Table 1 Progress of sustainment of high ion temperature in long-pulse operations with ITB in KSTAR



5 Conclusions

To achieve the goal of tokamak plasma research, (i) high fusion performance, (ii) steady-state operation, and (iii) long-pulse operation, ITB experiments have been actively conducted in various tokamak devices. Significant progress has been made recently such as in high βp plasmas in DIII-D, broad ITB without internal kink mode in HL-2A, F-ATB in ASDEX Upgrade, ion and election ITB in LHD, FIRE mode, and DTB in KSTAR. Outstanding progress has also been achieved in long sustainment of ITB in high βp mode with electron ITB in EAST, quasi-stationary ITB with active control of pressure profile in JET, hybrid mode with weak ITBs in JT-60U, and stationary ITB and FIRE mode in KSTAR.

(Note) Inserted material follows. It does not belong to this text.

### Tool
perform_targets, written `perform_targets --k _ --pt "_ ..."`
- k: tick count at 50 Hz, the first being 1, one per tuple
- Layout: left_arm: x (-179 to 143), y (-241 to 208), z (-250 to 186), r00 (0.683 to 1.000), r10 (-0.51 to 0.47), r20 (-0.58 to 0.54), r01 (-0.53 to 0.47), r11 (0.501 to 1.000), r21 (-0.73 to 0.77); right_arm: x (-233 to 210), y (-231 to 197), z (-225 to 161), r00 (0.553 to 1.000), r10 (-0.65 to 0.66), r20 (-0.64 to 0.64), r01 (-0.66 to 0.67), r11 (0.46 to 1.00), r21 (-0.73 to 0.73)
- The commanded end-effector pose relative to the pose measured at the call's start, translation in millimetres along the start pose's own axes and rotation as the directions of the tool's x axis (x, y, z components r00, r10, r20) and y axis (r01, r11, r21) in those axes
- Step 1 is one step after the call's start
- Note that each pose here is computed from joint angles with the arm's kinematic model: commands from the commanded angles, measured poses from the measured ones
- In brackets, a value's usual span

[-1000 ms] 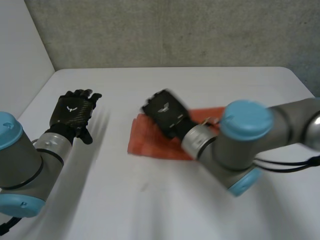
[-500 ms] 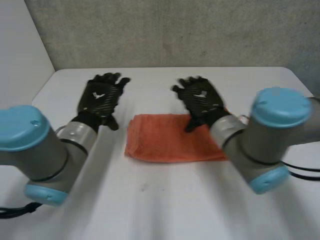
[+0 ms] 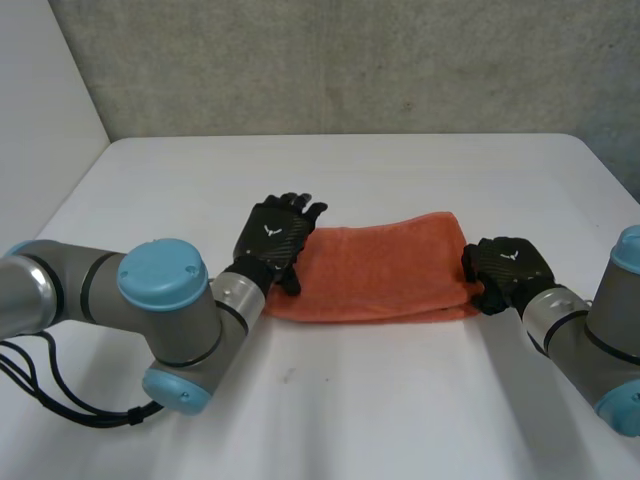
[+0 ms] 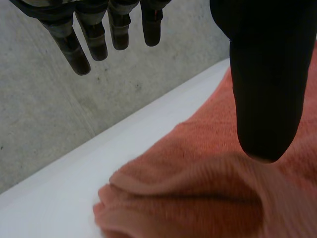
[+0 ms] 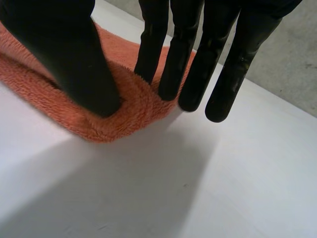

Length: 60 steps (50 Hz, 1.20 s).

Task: Fold the laundry

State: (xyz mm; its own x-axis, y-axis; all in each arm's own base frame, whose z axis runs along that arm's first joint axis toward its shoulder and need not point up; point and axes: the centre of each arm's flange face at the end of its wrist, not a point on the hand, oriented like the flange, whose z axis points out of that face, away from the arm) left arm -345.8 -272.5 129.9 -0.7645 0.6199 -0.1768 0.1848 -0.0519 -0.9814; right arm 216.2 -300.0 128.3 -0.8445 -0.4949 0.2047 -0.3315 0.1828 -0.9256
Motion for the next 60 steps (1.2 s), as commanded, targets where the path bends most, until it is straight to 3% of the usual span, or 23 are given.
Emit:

There are still challenges remaining for ITB discharges to become a reliable and robust scenario for a fusion reactor. For reliable core-edge integration, understanding the particle transport is essential [48]. Weak and small ITBs without ETB require further current drive for steady-state operations. Utilizing self-generated current [49,50,51,52] in addition to bootstrap current would be desirable. Long sustainment of ITBs, at least in the ion energy channel, over the wall saturation time by incorporating high performance with high density in steady-state conditions would be the most promising way for ITB scenarios using thermonuclear fusion. Relying on beam-target fusion in fast-ion rich plasmas such as in FIRE mode can be chased as an alternative approach, for example, in reactors using proton-boron species.